Shockingly, 86% of the respondents said they’d been asked to “prove” their sexual orientation by officials at the refugee centres. The report highlights that this is often a difficult thing to do and is often the basis of their application being rejected.

“The majority of the participants felt intimated and personally violated by being asked to bring evidence of their sexuality which is practically impossible to do,” says the report.

“Furthermore, participants reported that the interview process for legal documents is traumatising intimidating and sometimes humiliating, making it difficult to return for an appeal process”.

Just recently, Kenyan LGBT activist George Barasa was refused asylum because officials concluded in a stunningly inept report that he was lying about his sexuality. Despite being a well-known human rights and gay rights activist.

“We are treated like criminals,” Barasa told MambaOnline. “They shamelessly admit that they are xenophobic. This is something that I go through all the time from Department of Home Affairs officials. I also face homophobia from other refugees from other countries that are homophobic”.

Access Chapter 2 said there is a pressing need for stakeholders to work together to resolve the problems endured by physically and psychologically vulnerable LGBT migrants, refugees and asylum seekers.

The report also revealed the deplorable irony in which 96% of the respondents chose South Africa as a destination because of the legal and constitutional protections it is meant to offer.

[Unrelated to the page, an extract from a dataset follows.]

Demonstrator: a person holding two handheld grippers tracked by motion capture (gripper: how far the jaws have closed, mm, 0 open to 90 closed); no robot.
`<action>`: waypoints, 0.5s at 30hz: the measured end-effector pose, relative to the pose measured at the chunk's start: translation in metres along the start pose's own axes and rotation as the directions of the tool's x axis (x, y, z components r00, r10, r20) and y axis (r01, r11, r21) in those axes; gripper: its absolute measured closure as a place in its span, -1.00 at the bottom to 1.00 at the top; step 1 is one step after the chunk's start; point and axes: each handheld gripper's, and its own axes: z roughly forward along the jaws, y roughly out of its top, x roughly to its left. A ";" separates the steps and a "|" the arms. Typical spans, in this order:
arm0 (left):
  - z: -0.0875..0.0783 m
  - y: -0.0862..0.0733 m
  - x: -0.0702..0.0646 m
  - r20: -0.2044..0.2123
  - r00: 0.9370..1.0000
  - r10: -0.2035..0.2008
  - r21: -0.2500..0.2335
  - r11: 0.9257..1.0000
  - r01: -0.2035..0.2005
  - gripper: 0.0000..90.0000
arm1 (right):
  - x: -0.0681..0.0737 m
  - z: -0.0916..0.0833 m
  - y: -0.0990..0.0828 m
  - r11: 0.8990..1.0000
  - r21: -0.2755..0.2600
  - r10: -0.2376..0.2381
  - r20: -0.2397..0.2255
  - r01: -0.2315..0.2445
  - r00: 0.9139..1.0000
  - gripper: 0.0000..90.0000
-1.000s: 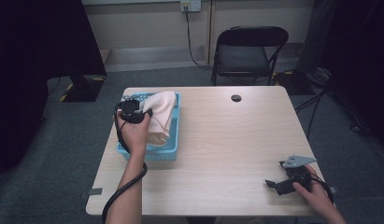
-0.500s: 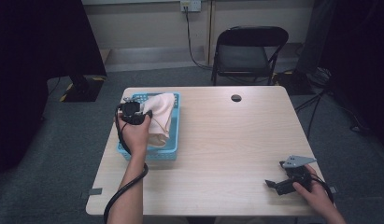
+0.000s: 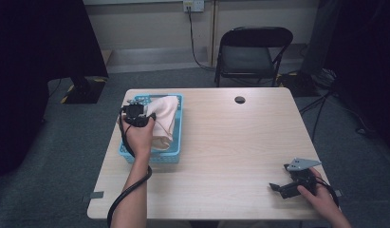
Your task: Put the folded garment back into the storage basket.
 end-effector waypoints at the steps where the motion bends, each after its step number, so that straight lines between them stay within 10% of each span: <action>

A key recommendation in the report is for state officials to be sensitised and trained on servicing LGBTI applicants and to be held accountable for their actions.

“The state’s obligation to protect, promote and fulfill the human rights obligation of people on the basis of race, origin, sex, gender, gender identity, gender expression and sexual orientation, amongst others, must be upheld with integrity and dignity to ensure that migrants, refugees and asylum seekers’ rights are not compromised,” said the organisation.